Es handelt sich bei diesem Buch um ganz gewöhnliche Unterhaltungsware des späten 18. Jahrhunderts, wie sie so seitdem in ungebrochener Tradition den Buchmarkt betritt und wieder verlässt. Der dünne satirische Anstrich hebt das Buch zwar ein wenig über die Masse hinaus, doch macht sich hier nur einer über ganz offensichtlichen Unfug der Anthropologen seiner Zeit lustig, ohne dabei wirklich das Niveau eines originellen und freien Denkens zu erreichen. Lafontaine steckt im Gegenteil ganz tief in der bürgerlichen Moral seiner Zeit fest und bedient letztlich die entsprechenden Vorurteile zuverlässig. Auch sind die meisten seiner Figuren gänzlich eindimensional und verfügen ausschließlich über Charakterzüge, die dem Verlauf der Handlung dienlich sind. Einzig die Mutter Flaming ist ihm ein wenig menschlich geraten; er wusste also schon, was er da treibt.

Mit Blick auf Arno Schmidt und seine banal-psychoanalytische Sprachtheorie – „Das’ss ja heutzutage bekannt genug, daß jeder Könner zu seinem Können grundsätzlich åuch noch ’ne gänzlich zwecklose Theorie hinzuerfindn muß.“ – ist es nicht unwitzig, dass er einen Roman in den Druck zurückgelobt hat, dessen Protagonist mit einer kruden, selbstgezimmerten Theorie durch die Welt läuft, mit der er überall nur Celten, Mongolen, Slaven und Neger wahrnimmt, aber nicht in der Lage ist, die Realität oder Individualität seiner Mitmenschen zu erfassen.

Wer sich einen Eindruck verschaffen will – auch weil das Buch in die in Deutschland nur dünn besetzte Epoche der Empfindsamkeit gehört – kann getrost nach der Lektüre des zweiten der ursprünglichen vier Bände aufhören; ich selbst habe die letzten 450 Seiten nur mehr quer gelesen.

August Lafontaine: Quinctius Heymeran von Flaming. Frankfurt/M.: Zweitausendeins, 2008. 2 Pappbände mit Leinenrücken, Silber-Kopfschnitt, Lesebändchen, 632 + 822 Seiten. 39,90 €.

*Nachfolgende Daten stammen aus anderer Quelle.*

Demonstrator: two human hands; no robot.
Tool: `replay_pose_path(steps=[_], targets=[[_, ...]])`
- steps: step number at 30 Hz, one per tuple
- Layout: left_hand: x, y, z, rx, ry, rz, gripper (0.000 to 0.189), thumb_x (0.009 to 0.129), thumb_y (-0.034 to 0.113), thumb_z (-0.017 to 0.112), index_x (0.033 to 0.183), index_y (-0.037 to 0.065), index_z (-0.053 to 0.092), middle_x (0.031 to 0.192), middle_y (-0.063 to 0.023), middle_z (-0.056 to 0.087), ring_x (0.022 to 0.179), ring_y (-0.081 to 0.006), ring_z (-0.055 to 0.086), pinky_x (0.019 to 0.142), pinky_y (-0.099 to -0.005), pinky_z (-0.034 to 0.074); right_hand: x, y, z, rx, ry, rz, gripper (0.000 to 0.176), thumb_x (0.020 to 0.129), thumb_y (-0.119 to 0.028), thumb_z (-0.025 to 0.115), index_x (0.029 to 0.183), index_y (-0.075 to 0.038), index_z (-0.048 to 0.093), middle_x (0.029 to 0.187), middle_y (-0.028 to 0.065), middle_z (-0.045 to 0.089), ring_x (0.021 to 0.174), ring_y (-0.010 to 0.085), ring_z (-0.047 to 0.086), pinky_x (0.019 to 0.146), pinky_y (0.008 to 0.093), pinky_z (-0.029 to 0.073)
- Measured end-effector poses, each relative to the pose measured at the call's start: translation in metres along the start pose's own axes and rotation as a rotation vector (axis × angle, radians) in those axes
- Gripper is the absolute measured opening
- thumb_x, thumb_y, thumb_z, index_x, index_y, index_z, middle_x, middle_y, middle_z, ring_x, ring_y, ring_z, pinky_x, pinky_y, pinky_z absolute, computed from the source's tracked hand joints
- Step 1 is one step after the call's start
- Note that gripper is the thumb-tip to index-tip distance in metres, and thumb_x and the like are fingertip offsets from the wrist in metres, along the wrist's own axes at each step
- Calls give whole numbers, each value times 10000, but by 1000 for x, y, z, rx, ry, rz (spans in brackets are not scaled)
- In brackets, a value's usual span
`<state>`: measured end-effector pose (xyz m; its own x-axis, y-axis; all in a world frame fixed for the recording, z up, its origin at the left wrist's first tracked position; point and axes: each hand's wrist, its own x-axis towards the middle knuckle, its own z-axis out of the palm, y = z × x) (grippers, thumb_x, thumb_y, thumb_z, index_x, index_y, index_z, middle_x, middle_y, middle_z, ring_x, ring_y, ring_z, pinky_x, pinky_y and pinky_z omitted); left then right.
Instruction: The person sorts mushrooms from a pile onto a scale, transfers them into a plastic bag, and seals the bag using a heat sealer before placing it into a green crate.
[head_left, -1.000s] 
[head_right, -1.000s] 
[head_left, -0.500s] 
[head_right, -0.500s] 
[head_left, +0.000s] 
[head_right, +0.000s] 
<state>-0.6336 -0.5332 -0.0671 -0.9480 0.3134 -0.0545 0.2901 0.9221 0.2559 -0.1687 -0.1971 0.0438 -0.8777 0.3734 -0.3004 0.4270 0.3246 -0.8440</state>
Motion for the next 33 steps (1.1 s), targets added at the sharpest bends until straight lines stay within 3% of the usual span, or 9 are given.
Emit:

Wie ich einmal zum Leser Arno Schmidts wurde – ein Schul-Aufsätzchen

Um ausnahmsweise auch einmal der Faszination des Datum zu huldigen und weil ich gerade durch Zufall nach langer Zeit wieder einmal an Hugo von Hofmannsthal vorbeigekommen bin, sei hier die Anekdote erzählt, wie ich zum Leser Arno Schmidts geworden bin. Später erzähle ich vielleicht auch einmal, wie ich darüber hinweg gekommen bin, aber das ist eine andere Geschichte und soll ein ander Mal … Sorry.

Aufgrund einer langen und bis heute anhaltenden Krankengeschichte habe ich eine sehr krumme Schulkarriere hinter mich gebracht. Nach den Sommerferien 1979 kehrte ich ans Gymnasium zurück und besuchte in Solingen die Oberstufe, nachdem ich zuvor einen sogenannten qualifizierten Abschluss der Realschule erworben hatte. Damals kamen die „Absolventen“, also jene, die wie ich zum Upgrade des Schulabschlusses berechtigt waren, in den Genuss von Ergänzungsunterricht in den Hauptfächern, der dem zuvor angesammelten Wissensmangel der Realschulen aufhelfen sollte. In Deutsch gab diesen Unterricht ein etwas eingetrocknetes, katholisches Fräulein (ob sie tatsächlich eines war, ist mir immer unbekannt geblieben), die unter anderem versuchte, das Interesse (= Dazwischensein) der Schülerinnen und Schüler durch einen Ausflug in die Liebeslyrik zu erregen. Darunter fand sich an prominenter Stelle auch das folgenden Gedicht Hugo von Hofmannsthals:

Die Beiden

Sie trug den Becher in der Hand
– Ihr Kinn und Mund glich seinem Rand –
So leicht und sicher war ihr Gang,
Kein Tropfen aus dem Becher sprang.

So leicht und fest war seine Hand:
Er ritt auf einem jungen Pferde
Und mit nachlässiger Gebärde
Erzwang er, daß es zitternd stand.

Jedoch, wenn er aus ihrer Hand
Den leichten Becher nehmen sollte,
So war es Beiden allzuschwer:
Denn Beide bebten sie so sehr,
Daß keine Hand die and’re fand
Und dunkler Wein am Boden rollte.

Hugo von Hofmannsthal: Gedichte. Hg. v. Lorenz Jäger. Frankfurt/M.: Fischer Taschenbuch Verlag, 1999. S. 29.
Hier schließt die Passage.